Nginx & FastCGI buffering to slow clients, thousands of connections backup to fast-cgi/php processes

I assume this has been covered before but despite lots of searching,
cannot find it.

We run many nginx servers with fast-cgi for PHP, but here in China the
connections can be slow or dynamic, so suddenly we have 1000 connections
in ‘write’ status in Nginx. This should be no problem, but these seem
to be backing up the fast-cgi processes, eventually running out and the
whole system locks up from a users’ perspective, with 502 errors since
nginx can’t find any more fast-cgi processes to talk with (they are all
busy).

Errors we get are usually "upstream timed out (110: Connection timed
out) while reading response header from upstream, client: 61.149.175.16,
server: 121.13.44.145, request: "GET /…

In this scenario, we’d need 1000+ fast-cgi processes to handle all the
open connections. We’d prefer to run 10-20 php connections, which can
easily handle all the performance needs.

We thought, this is simple, just add more buffering so all the PHP
output is in memory in Nginx, and it will close the connection to PHP
and another user can use it. These are big servers, with 8-16 cores and
24GB+ RAM so we have plenty of power and memory. So we added bigger
buffers to 64KB and added thousands of buffers, etc. but Nginx’s memory
size didn’t really increase (very small at 30-50MB) and the problem
didn’t go away. And we have no buffering to disk messages in the logs.

So if the buffers are big enough and/or we have disks space, I am
thinking nginx will ALWAYS buffer ALL the fastcgi data and the
connection will close, so we should NEVER see fastcgi waiting for nginx
to write data to a client - is this correct?

First, are these buffer settings per connection or for all connections ?
I assume fastcgi_buffer_size is per connection. But if fastcgi_buffers
is per connection, why have a buffer count, why not just say 32K, 64K,
etc.? So I’m guessing this is the total buffers available to the
server, in blocks of the buffer size, for example fastcgi_buffers 1024
64k gives me 64MB of total buffer space. If I have 100 connections, I
can buffer about 600KB each, etc. before nginx starts buffering to
files.

Without a fix we are running 1000 cgi processes and 1-2K nginx
connections. This works but if we ever get real load, we’ll have a 250
load average, like we used to see on loaded Apache systems.
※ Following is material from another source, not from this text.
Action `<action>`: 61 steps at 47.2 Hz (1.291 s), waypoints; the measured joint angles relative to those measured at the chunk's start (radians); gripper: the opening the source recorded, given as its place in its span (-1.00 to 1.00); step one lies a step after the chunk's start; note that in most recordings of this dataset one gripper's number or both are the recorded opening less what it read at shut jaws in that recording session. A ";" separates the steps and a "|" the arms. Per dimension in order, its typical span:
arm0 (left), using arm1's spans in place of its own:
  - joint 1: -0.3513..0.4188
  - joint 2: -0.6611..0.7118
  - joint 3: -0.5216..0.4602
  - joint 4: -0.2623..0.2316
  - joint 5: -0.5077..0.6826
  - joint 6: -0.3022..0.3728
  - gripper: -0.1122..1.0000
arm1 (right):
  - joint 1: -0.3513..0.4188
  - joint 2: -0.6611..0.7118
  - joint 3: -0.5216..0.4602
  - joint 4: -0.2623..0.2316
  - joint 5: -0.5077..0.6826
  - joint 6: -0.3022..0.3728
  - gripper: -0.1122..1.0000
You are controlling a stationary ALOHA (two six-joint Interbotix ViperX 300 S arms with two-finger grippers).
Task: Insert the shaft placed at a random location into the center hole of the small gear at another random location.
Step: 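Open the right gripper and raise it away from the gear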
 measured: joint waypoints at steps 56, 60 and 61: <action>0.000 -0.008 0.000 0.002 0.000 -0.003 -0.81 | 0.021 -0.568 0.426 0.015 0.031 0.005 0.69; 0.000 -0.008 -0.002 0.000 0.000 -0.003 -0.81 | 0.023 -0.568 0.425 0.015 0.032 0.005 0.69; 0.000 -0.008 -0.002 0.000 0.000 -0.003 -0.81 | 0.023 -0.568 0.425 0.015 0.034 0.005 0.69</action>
We need a
way to use 10-20 PHP processes on a few thousand slow connections.

I assume we have buffering problems, but maybe there is a close or other
issue that prevents the php from being re-used, but this works great
when the connections are fast and the % of writers is small.

The fastcgi engine is php5-cgi; maybe we should use spawn-cgi from
lighttpd.

Key configis are:

events {
worker_connections 4096;
use epoll;
multi_accept off;
}

http {
sendfile on;
#tcp_nopush on;

#keepalive_timeout  0;
keepalive_timeout  15;
tcp_nodelay        on;

server {
listen 80;
server_name 120.136.43.145 abc.com.cn 127.0.0.1;

    root /var/www/abc;

    access_log /var/log/nginx/abc.com_access.log;
    error_log /var/log/nginx/abc.com_error.log;

    index  index.html index.php index.htm;

    location ~ \.php$ {
            fastcgi_pass   127.0.0.1:9000;
            fastcgi_index  index.php;
            fastcgi_buffer_size 64k;
            fastcgi_buffers 4096 64k;
            fastcgi_param  SCRIPT_FILENAME 

/var/www/abc$fastcgi_script_name;
include fastcgi_params;
}

}

Posted at Nginx Forum:

Hello!

On Sun, Dec 20, 2009 at 08:49:14AM -0500, mushero wrote:

busy).
PHP output is in memory in Nginx, and it will close the
waiting for nginx to write data to a client - is this correct?
Yes. As long as you have no fastcgi_max_temp_file_size set to
something low - nginx will always buffer full response from
fastcgi. It will release backend connection as soon as possible,
so slow clients would not produce any extra load for backends.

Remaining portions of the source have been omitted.